Urgent action needed to tackle shameful race discrimination in NHS maternity care
It is both shameful and unacceptable that in 2023, racism is resulting in poorer maternity care in the NHS. The Women and Equalities Committee, chaired by MP Caroline Nokes, produced a report last week calling urgently for faster progress to tackle “appalling” higher death rates in childbirth for Black women and women from poorer areas.
The report shockingly found that Black women are nearly four times more likely than white women to die within six weeks of giving birth and Asian women are 1.8 times more likely to die than their white counterparts. Babies born to women from the poorest parts of the UK, where a higher proportion of babies are born to mothers from ethnic minorities, are two and a half times more likely to die than babies born to mothers in the wealthiest parts of the country.
But this is not a new phenomenon, with Nokes having commented that these disparities have been known about for at least 20 years.
The Committee’s report revealed that:
- women belonging to ethnic minorities feel they are not listened to or understood during pregnancy and childbirth
- women belonging to ethnic minorities experience racial stereotyping around issues such as their pain threshold and amenability to pain relief
- women belonging to ethnic minorities are presented with a lack of choice around maternity care options, and
- the majority of women who tragically die have multiple and complex health problems giving rise to increased risks in childbirth and these risks are not always communicated to the relevant staff.
The report pushes for funding to grow the maternity workforce to deliver safe, personalised care to pregnant women, as well as a clear cross-government strategy and targets for improvement. Collecting more information on the ethnicity of women giving birth and ensuring Black women are better represented in research is also recommended.
It has been clear for some time now that there are deep rooted issues in maternity care provision across the whole NHS.
Donna Ockenden, the former midwife who has now conducted a number of reviews into various NHS maternity care scandals said:
“We’ve got to work towards better inclusive care, where Black and Asian women are listened to, they’re heard, and we act upon what they are telling us.”
The report echoes and reinforces the findings made by the MBRRACE reports and the Inquiry into Racial Injustice in Maternity Care by Birthrights.
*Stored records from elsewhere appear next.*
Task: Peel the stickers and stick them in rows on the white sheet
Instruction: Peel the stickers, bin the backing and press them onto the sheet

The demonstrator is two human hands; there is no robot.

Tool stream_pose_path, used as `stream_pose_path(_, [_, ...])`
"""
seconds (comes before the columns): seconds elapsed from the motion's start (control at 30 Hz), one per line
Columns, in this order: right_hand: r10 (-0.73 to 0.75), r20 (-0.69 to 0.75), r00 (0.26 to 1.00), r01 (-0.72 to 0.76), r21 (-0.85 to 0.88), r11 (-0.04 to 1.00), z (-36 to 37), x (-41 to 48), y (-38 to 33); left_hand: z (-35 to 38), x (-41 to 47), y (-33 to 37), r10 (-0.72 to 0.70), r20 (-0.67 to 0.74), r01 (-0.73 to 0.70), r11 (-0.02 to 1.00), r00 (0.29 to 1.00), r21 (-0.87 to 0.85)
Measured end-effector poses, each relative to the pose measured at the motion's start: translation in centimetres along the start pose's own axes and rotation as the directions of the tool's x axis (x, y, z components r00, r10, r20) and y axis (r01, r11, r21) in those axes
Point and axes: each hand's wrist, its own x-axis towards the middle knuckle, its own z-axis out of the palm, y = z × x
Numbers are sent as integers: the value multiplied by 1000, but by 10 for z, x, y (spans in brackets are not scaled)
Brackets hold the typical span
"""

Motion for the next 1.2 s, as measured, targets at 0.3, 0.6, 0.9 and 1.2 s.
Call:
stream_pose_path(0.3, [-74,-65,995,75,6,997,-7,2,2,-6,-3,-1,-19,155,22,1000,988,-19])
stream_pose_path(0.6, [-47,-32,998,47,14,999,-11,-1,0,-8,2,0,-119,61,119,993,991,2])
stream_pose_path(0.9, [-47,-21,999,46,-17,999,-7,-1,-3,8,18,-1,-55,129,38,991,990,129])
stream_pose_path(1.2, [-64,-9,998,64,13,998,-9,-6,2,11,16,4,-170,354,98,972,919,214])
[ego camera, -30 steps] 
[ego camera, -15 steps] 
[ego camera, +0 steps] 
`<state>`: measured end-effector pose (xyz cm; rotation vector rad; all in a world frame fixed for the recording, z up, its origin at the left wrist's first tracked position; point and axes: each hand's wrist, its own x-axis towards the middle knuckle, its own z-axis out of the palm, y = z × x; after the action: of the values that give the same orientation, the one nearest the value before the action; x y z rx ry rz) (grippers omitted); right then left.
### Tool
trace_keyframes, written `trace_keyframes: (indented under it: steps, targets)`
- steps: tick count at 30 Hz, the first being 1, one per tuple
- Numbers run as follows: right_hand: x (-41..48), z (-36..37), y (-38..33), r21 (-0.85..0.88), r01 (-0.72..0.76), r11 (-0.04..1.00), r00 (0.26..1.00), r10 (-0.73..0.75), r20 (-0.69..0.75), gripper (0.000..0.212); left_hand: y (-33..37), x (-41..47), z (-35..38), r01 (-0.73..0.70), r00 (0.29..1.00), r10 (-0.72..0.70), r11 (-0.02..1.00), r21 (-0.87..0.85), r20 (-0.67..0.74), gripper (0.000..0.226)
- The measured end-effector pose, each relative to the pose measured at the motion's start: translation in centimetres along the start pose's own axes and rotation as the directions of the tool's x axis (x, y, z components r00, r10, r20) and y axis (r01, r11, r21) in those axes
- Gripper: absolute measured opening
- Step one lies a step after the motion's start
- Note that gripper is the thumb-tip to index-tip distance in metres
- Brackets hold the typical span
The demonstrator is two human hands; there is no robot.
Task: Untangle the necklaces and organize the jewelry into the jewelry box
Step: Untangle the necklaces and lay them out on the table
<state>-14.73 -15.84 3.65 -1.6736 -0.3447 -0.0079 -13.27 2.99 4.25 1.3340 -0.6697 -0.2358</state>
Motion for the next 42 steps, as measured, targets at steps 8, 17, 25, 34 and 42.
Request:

Their report, entitled “Systemic Racism, not broken bodies” uncovered the stories behind the statistics and demonstrates that racism is at the root of many inequities in maternity outcomes.
This latest report, yet again, gives voice to those experiencing inequality and discrimination, calling as it does on the government to act now to set a binding target to eliminate this divide in care once and for all. No-one wants to see the same findings being reported again in another 5 to 10 years’ time. Yet will the government heed this latest call to action to effect positive and meaningful change?
Sadly, this is not a new problem. In late 2022, Bolt Burdon Kemp held a series of online discussions about the inequalities faced by Black, Asian and minority ethnic women in maternity care with leading healthcare professionals and key influencers in this field. We took the discussion a step further forward, examining the changes that are needed, both large and small – chiefly, action is mandated across the entire profession to close the gaps identified by these reports and to tackle the inequalities women face due to their race. Those who attended were committed to the fight against systemic inequality and the message was clear that change has to come from the top, with government funding an essential part of the solution.
There are real life tragedies behind every one of these reports. It is vital to remember that these identified failings can lead to devastating, life changing injuries or, tragically, the avoidable deaths of mothers and babies, having a huge and far-reaching impact on the families involved. It is therefore now mission critical that maternal safety be prioritised, significant funds allocated to it and improvements made at all levels of the NHS, otherwise how many more families will have to experience avoidable tragedy and loss?